- [Activity]
Where the records below reach the line containing "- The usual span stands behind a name", start transcribing, and end with the line containing "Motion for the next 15", exactly and with nothing else added.

******************************

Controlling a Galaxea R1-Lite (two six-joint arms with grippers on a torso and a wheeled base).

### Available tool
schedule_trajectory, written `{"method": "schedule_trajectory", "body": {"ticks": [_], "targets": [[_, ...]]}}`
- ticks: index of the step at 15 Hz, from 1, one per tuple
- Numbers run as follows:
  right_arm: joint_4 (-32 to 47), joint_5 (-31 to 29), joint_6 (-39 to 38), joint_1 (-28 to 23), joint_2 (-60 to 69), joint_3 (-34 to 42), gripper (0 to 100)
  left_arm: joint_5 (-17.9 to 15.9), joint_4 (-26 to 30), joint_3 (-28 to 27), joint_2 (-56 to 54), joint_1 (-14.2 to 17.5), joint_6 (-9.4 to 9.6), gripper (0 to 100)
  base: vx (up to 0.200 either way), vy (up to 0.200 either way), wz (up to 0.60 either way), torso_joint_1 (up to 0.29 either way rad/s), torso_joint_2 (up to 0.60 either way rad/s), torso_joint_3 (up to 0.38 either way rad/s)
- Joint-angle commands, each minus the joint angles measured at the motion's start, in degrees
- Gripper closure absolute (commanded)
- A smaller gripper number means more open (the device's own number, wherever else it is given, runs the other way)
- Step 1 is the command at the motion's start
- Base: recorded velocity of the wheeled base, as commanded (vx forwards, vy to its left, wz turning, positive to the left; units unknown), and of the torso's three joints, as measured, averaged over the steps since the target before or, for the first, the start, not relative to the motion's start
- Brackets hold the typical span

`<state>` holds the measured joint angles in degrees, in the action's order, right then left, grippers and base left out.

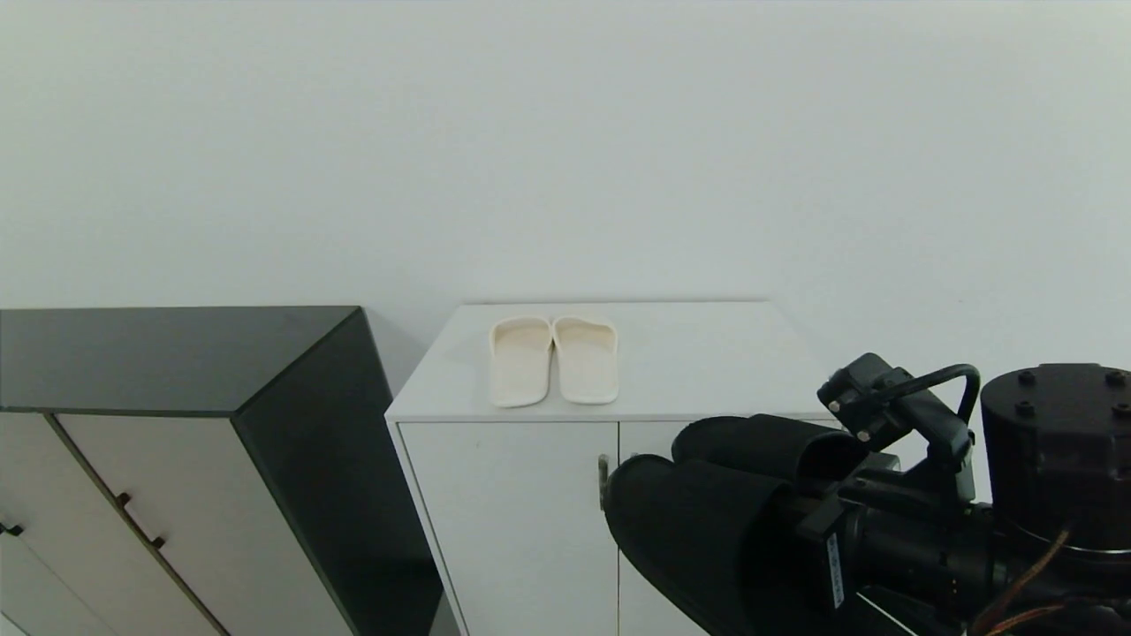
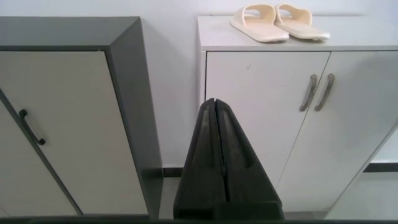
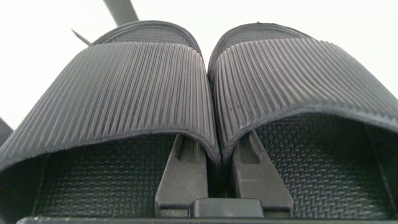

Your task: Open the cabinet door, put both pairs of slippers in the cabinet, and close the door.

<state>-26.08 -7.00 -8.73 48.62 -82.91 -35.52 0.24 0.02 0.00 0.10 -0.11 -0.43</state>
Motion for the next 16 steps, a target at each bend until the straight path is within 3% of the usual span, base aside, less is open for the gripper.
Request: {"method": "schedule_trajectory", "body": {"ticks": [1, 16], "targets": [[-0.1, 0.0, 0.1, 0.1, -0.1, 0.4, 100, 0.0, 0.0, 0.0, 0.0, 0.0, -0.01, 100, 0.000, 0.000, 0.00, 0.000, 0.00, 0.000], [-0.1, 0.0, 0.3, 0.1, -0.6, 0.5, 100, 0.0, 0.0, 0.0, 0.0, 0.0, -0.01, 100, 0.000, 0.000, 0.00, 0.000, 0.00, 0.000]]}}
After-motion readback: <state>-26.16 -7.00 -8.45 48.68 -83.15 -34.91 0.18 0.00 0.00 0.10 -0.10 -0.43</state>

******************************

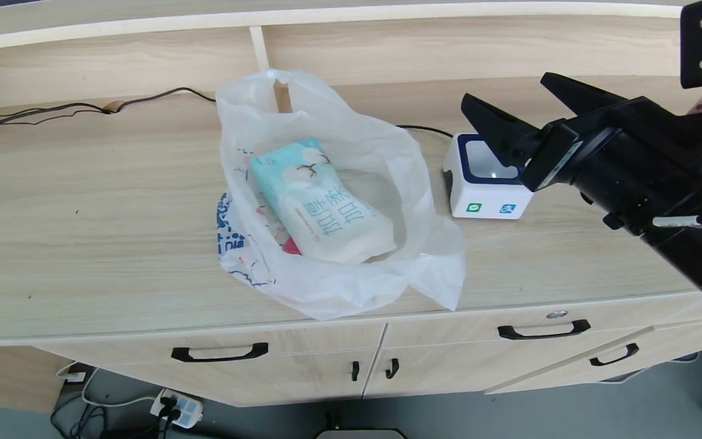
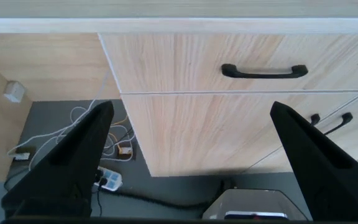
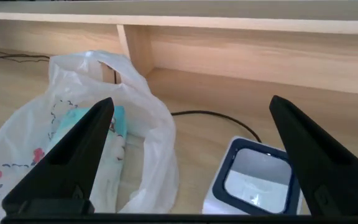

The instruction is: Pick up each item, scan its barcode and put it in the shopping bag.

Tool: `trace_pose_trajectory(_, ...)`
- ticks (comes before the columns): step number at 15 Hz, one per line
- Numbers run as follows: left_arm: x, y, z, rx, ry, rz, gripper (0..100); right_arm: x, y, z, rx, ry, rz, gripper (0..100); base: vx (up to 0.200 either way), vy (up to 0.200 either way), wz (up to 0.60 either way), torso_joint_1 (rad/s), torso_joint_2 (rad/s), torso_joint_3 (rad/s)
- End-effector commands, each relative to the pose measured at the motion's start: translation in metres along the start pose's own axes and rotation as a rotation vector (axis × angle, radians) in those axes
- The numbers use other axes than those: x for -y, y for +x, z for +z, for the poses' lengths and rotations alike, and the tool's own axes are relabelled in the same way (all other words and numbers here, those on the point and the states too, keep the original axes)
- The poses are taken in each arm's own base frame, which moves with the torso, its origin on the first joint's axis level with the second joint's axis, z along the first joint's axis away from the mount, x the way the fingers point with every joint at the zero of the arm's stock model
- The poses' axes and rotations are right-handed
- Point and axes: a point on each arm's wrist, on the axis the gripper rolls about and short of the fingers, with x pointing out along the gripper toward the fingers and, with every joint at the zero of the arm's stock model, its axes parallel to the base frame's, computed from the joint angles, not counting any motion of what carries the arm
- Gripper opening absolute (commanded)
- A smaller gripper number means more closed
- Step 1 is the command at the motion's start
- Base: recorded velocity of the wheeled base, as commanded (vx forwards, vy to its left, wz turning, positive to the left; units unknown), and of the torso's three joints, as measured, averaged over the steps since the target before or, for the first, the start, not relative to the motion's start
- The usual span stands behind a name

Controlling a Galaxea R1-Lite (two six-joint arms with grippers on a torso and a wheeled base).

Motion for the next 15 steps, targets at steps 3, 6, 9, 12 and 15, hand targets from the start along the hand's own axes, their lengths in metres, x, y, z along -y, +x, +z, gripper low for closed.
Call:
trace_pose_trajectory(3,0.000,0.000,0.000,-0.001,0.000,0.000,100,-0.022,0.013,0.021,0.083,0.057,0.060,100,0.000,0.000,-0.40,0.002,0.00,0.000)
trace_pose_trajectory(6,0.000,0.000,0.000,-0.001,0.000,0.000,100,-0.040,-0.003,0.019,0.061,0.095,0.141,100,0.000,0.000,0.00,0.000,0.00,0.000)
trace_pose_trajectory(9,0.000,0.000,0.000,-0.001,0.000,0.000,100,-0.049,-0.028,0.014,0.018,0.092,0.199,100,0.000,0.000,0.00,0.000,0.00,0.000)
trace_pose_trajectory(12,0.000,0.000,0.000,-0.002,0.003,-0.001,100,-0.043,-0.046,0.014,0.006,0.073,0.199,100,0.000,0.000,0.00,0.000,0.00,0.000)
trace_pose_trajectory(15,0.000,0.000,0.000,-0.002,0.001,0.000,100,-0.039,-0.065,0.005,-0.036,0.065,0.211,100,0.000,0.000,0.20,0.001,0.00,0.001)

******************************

- [Exercise solution]
- The usual span stands behind a name

Controlling a Galaxea R1-Lite (two six-joint arms with grippers on a torso and a wheeled base).

Motion for the next 15 steps, targets at steps 3, 6, 9, 12 and 15, hand targets from the start along the hand's own axes, their lengths in metres, x, y, z along -y, +x, +z, gripper low for closed.

The response is complete as it stands.